WHAT YOU HAVE TO DO:
Go through the records underneath and count the lines that include the string "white". Give nothing but the number.

Segment Start: DATA UNDER STUDY

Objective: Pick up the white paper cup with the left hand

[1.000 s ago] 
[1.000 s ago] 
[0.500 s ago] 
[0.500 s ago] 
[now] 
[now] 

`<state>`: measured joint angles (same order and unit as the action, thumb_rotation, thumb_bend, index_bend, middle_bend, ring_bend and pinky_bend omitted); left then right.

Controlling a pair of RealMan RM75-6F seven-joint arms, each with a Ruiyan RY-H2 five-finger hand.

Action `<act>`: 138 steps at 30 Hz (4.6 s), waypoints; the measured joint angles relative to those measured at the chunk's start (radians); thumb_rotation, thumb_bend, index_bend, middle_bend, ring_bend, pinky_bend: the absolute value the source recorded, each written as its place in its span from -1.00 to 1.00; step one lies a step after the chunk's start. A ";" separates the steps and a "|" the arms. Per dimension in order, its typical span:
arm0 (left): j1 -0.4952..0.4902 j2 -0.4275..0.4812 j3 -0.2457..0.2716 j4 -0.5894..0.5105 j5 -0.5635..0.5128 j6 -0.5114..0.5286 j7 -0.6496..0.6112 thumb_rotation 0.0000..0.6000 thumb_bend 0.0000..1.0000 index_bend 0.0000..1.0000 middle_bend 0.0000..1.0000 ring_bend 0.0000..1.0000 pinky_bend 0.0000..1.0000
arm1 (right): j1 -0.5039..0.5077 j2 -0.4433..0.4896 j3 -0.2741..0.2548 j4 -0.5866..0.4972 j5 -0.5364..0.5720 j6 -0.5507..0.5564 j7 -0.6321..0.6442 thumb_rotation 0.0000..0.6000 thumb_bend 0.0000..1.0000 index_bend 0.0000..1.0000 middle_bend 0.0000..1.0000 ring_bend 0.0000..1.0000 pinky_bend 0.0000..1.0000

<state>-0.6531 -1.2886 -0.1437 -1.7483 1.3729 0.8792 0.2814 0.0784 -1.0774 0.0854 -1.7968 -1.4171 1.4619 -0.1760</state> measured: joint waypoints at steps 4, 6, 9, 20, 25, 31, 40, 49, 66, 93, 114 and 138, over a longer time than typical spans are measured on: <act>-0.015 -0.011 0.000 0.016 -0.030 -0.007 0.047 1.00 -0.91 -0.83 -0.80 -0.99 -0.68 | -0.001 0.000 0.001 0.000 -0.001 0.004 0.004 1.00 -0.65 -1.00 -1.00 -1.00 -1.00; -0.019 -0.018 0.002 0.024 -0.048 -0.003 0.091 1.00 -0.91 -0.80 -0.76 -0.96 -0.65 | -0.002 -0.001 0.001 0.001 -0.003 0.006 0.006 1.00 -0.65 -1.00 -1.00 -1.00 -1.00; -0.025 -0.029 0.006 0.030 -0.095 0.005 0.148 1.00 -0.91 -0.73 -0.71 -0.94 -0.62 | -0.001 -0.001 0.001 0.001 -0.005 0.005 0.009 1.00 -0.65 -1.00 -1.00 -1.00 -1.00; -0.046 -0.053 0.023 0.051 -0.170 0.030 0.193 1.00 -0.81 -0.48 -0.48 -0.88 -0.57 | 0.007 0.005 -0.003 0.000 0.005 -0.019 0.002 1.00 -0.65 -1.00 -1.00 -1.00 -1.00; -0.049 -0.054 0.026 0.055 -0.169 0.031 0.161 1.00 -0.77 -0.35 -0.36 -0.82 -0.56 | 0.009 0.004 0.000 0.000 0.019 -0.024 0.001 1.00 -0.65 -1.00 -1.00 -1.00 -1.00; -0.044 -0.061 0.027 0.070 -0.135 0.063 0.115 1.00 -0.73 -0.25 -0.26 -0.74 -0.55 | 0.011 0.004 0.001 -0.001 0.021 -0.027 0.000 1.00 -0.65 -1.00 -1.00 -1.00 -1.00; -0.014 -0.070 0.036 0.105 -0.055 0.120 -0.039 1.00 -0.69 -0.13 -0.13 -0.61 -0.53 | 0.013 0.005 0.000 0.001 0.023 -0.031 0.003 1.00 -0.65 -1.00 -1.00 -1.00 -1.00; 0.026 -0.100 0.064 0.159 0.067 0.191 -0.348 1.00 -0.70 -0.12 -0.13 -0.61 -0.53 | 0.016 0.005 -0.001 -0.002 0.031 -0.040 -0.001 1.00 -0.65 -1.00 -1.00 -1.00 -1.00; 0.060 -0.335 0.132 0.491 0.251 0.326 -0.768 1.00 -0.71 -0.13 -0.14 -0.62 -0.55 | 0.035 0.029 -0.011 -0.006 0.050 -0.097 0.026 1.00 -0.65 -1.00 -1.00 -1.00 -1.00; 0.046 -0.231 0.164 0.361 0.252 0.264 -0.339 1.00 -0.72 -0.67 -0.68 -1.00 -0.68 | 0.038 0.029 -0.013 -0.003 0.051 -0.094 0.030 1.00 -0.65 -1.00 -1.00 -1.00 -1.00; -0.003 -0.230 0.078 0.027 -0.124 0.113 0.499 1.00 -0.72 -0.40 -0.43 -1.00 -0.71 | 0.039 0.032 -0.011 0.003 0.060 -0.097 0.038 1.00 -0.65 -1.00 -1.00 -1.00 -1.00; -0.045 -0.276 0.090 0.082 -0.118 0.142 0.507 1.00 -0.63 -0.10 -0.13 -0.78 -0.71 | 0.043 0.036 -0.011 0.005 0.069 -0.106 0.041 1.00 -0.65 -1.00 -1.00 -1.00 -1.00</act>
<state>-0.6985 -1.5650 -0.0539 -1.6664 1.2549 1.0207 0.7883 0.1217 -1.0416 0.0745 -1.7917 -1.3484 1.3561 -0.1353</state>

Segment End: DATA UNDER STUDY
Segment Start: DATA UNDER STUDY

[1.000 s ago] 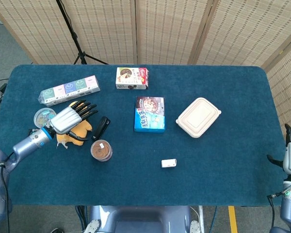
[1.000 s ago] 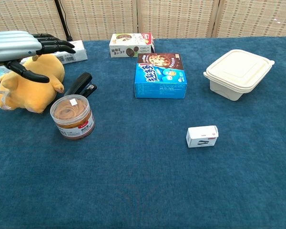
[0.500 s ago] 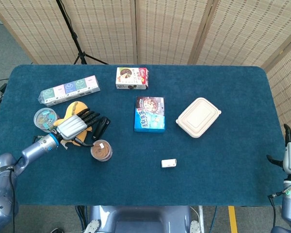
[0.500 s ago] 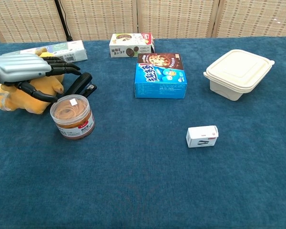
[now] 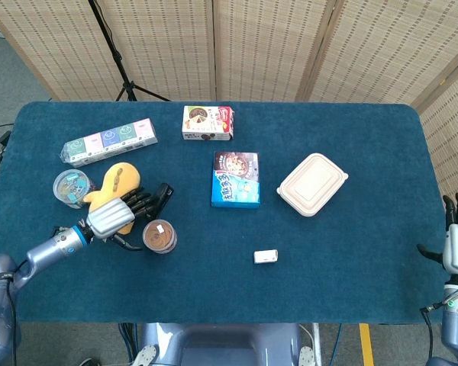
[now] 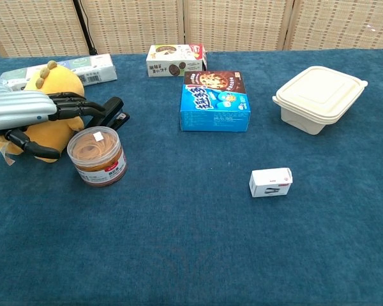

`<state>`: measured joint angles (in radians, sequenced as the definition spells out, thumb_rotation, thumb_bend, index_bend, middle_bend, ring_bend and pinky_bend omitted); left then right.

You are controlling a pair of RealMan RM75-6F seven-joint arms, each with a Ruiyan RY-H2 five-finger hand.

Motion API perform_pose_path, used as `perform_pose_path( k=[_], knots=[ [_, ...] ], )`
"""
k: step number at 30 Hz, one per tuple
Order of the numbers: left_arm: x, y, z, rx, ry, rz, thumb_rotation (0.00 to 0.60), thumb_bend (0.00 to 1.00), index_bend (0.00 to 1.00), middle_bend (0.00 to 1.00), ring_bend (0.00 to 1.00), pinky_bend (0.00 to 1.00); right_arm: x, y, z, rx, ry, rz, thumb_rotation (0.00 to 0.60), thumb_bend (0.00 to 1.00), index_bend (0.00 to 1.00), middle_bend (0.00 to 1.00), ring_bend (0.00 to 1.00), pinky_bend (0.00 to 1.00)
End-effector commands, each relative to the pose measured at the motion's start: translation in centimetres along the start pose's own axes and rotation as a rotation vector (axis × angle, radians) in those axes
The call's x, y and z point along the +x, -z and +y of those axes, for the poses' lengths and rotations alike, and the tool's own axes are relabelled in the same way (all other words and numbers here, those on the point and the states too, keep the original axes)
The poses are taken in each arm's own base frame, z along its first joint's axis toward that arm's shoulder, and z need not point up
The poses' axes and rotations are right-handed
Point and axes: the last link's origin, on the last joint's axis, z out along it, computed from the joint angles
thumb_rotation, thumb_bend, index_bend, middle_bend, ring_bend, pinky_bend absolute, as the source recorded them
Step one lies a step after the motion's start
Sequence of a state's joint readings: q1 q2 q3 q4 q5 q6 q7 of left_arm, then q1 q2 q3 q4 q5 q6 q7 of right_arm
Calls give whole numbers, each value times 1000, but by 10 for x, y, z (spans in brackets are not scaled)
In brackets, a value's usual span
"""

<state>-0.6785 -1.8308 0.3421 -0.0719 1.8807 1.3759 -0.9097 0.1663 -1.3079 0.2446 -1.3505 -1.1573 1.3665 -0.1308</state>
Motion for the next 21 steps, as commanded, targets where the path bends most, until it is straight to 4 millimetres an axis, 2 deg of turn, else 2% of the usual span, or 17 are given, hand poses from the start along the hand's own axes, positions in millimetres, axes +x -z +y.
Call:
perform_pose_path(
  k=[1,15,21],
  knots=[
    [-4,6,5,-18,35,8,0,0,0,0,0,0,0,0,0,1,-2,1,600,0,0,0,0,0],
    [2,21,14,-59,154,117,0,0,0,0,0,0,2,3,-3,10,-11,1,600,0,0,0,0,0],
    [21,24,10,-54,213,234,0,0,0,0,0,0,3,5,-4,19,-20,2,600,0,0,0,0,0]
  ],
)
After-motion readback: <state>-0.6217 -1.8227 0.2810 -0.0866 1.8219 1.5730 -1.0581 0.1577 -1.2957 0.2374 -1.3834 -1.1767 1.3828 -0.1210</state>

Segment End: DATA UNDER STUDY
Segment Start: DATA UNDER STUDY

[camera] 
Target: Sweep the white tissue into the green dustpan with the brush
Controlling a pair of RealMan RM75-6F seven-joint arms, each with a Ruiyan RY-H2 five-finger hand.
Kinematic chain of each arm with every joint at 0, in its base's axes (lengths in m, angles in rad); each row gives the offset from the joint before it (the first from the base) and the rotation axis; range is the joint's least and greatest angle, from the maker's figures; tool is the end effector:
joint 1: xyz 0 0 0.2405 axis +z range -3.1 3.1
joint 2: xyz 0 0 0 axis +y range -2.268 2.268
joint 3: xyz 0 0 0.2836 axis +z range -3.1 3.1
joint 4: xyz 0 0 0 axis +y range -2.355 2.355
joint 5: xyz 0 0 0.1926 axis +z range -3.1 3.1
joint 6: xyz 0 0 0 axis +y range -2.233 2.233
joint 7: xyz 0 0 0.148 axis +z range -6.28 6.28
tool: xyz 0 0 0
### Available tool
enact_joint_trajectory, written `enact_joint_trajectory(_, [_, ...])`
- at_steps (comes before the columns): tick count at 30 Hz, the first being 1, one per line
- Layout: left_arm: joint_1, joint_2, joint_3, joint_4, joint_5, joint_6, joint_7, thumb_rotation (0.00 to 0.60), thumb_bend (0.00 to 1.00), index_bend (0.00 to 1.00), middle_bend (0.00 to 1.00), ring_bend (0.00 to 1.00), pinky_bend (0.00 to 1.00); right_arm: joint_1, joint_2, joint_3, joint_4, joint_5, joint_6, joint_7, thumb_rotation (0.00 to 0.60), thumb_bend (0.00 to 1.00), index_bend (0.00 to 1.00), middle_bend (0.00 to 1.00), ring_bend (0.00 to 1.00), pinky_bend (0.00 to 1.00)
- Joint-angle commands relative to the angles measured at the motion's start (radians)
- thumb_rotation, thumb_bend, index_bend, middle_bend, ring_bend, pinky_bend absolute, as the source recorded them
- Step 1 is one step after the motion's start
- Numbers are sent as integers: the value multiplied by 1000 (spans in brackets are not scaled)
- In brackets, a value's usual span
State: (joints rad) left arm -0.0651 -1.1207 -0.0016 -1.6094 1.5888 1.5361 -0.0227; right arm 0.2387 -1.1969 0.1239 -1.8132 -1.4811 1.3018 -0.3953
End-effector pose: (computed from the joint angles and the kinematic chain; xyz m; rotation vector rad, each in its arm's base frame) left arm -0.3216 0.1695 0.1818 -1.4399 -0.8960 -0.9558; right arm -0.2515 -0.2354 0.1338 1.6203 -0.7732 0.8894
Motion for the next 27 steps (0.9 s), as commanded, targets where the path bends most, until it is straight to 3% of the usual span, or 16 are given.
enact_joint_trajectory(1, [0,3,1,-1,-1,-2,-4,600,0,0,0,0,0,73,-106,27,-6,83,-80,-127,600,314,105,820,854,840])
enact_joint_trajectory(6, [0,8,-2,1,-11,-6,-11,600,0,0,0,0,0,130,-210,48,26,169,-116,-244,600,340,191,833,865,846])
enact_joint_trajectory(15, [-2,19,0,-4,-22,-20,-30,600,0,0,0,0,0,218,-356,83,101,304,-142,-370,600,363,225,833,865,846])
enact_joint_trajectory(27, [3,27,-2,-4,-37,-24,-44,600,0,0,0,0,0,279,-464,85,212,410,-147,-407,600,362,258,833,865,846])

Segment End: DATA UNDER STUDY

RESULT OF THE TASK:
2